* [HOW TO COMPLETE THIS TASK]
All lines from the one holding "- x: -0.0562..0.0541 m" to the end of the listing are to be output exactly, both ends included, with any pictures left out.

* [LISTED ENTRIES]
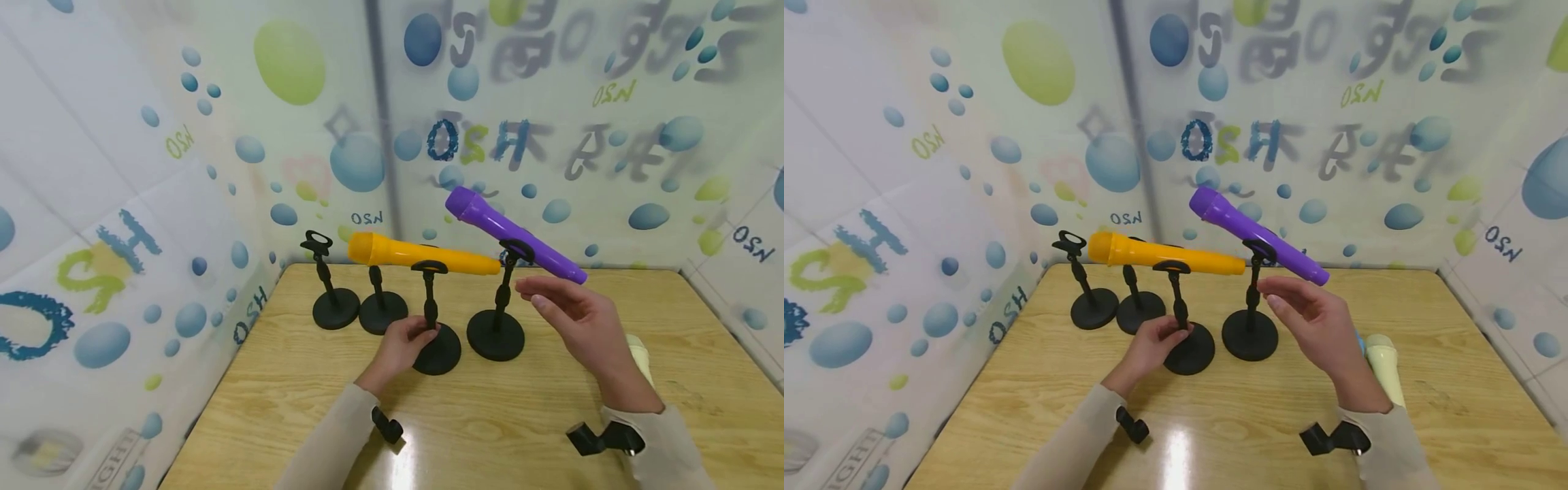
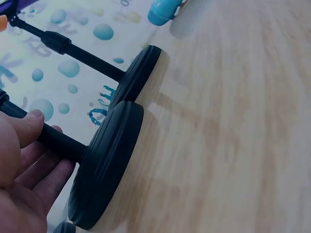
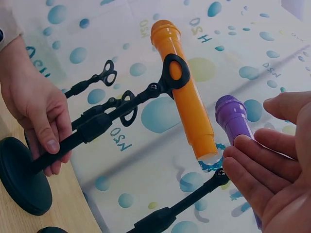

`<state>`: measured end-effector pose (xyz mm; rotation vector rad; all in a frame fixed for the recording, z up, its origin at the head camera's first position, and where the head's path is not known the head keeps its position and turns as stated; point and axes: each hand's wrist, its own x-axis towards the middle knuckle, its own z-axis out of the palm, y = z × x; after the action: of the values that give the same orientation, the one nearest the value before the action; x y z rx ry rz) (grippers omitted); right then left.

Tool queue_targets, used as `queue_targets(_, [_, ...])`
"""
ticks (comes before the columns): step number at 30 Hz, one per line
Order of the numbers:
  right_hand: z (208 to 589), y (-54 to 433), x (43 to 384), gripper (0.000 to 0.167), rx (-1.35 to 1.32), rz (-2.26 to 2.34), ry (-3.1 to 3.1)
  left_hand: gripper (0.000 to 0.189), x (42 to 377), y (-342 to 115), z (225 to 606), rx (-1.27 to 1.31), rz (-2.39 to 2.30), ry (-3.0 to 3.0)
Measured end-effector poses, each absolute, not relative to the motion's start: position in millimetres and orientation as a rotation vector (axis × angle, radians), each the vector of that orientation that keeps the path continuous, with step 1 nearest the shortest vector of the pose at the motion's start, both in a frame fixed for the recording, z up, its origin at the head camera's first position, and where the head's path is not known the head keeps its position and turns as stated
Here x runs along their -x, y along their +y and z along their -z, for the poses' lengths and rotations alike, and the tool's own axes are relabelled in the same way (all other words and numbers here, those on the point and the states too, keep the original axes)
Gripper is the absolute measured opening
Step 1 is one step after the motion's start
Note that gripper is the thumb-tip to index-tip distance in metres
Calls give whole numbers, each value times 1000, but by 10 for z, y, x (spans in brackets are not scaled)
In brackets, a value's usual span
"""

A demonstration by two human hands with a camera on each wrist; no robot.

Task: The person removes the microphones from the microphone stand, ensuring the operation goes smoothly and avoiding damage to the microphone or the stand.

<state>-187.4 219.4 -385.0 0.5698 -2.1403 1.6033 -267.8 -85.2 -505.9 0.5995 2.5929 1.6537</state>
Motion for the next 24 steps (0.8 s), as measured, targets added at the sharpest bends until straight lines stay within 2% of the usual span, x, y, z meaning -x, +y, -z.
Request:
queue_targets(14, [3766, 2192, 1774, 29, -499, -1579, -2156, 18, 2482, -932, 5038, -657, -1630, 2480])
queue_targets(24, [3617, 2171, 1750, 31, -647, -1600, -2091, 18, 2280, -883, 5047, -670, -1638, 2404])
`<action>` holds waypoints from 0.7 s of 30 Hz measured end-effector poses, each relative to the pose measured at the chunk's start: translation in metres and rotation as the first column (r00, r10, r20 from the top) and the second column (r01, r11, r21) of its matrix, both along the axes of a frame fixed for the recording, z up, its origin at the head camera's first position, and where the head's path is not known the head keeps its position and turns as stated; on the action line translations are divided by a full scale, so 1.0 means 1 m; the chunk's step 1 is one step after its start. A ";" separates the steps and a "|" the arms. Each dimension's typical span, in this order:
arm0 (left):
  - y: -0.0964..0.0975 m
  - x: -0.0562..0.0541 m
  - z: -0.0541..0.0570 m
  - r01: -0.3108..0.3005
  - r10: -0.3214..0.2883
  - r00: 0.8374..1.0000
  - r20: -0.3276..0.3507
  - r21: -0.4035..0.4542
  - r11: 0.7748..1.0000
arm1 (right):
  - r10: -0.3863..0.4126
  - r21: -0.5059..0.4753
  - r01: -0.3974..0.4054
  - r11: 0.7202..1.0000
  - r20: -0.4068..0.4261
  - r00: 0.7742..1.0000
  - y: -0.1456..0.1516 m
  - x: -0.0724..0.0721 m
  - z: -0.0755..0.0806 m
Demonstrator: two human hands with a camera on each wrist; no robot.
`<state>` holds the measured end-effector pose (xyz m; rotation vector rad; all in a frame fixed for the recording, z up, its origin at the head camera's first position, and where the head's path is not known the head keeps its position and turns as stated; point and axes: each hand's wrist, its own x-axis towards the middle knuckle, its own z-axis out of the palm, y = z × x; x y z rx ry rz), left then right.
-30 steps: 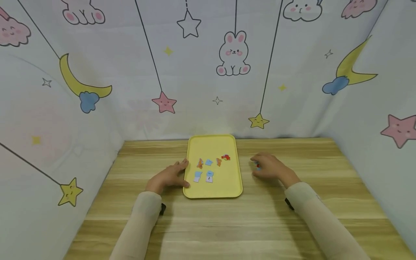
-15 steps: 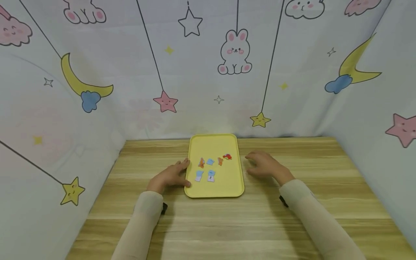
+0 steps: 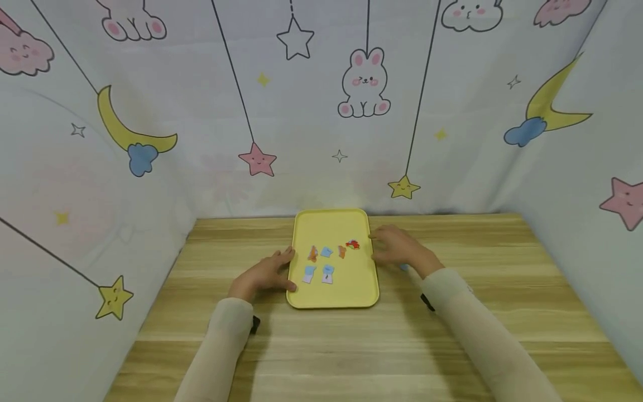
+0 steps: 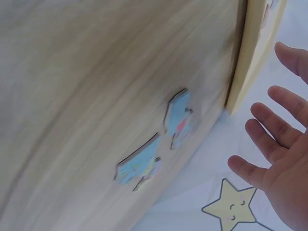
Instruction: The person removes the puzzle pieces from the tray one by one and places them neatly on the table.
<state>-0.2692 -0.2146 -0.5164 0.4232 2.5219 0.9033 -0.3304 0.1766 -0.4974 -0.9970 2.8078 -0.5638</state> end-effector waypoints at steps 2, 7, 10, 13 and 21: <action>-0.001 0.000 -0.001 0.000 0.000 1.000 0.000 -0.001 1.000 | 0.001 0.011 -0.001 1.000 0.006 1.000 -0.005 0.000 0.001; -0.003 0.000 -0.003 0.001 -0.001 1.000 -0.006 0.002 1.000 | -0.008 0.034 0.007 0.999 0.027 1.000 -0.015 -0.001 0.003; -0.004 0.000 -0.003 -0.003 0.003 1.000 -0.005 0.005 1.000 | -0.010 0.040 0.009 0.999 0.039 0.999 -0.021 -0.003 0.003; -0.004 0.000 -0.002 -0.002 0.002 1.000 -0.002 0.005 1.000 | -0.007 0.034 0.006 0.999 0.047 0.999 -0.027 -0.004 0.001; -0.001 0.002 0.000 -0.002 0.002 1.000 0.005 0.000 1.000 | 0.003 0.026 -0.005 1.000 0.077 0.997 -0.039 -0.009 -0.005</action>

* [REPLY]
  - x: -0.0562..0.0541 m
  - z: -0.0541..0.0570 m
  - r01: -0.3108..0.3005
  - r10: -0.3214..0.2883
  - r00: 0.8374..1.0000
  - r20: -0.3276..0.3507
  - r21: -0.4035..0.4542
  - r11: 0.7748..1.0000
arm1 (right):
  - r10: -0.3863..0.4126
  - r21: -0.5059..0.4753
  - r01: -0.3974..0.4054
  - r11: 0.7202..1.0000
  - r20: -0.4068..0.4261
  - r00: 0.7742..1.0000
  - y: -0.1456..0.1516 m
  - x: -0.0724..0.0721 m
  - z: -0.0755..0.0806 m
Demonstrator: two human hands with a camera on each wrist; no robot.
`<state>` holds the measured end-effector pose (xyz m; rotation vector rad; all in a frame fixed for the recording, z up, its origin at the head camera's first position, and where the head's path is not known the head keeps its position and turns as stated; point and axes: each hand's wrist, its own x-axis towards the middle knuckle, its own z-axis out of the palm, y = z × x; x y z rx ry rz), left then right.
-30 steps: 
-15 steps: 
+0 steps: 
+0 steps: 
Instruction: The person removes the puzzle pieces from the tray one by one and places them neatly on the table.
<state>-0.2692 -0.2146 -0.5164 0.4232 2.5219 0.9033 -0.3304 0.1766 -0.4974 -0.9970 2.8078 -0.5638</state> end-effector waypoints at steps 2, 7, 10, 13 and 21: <action>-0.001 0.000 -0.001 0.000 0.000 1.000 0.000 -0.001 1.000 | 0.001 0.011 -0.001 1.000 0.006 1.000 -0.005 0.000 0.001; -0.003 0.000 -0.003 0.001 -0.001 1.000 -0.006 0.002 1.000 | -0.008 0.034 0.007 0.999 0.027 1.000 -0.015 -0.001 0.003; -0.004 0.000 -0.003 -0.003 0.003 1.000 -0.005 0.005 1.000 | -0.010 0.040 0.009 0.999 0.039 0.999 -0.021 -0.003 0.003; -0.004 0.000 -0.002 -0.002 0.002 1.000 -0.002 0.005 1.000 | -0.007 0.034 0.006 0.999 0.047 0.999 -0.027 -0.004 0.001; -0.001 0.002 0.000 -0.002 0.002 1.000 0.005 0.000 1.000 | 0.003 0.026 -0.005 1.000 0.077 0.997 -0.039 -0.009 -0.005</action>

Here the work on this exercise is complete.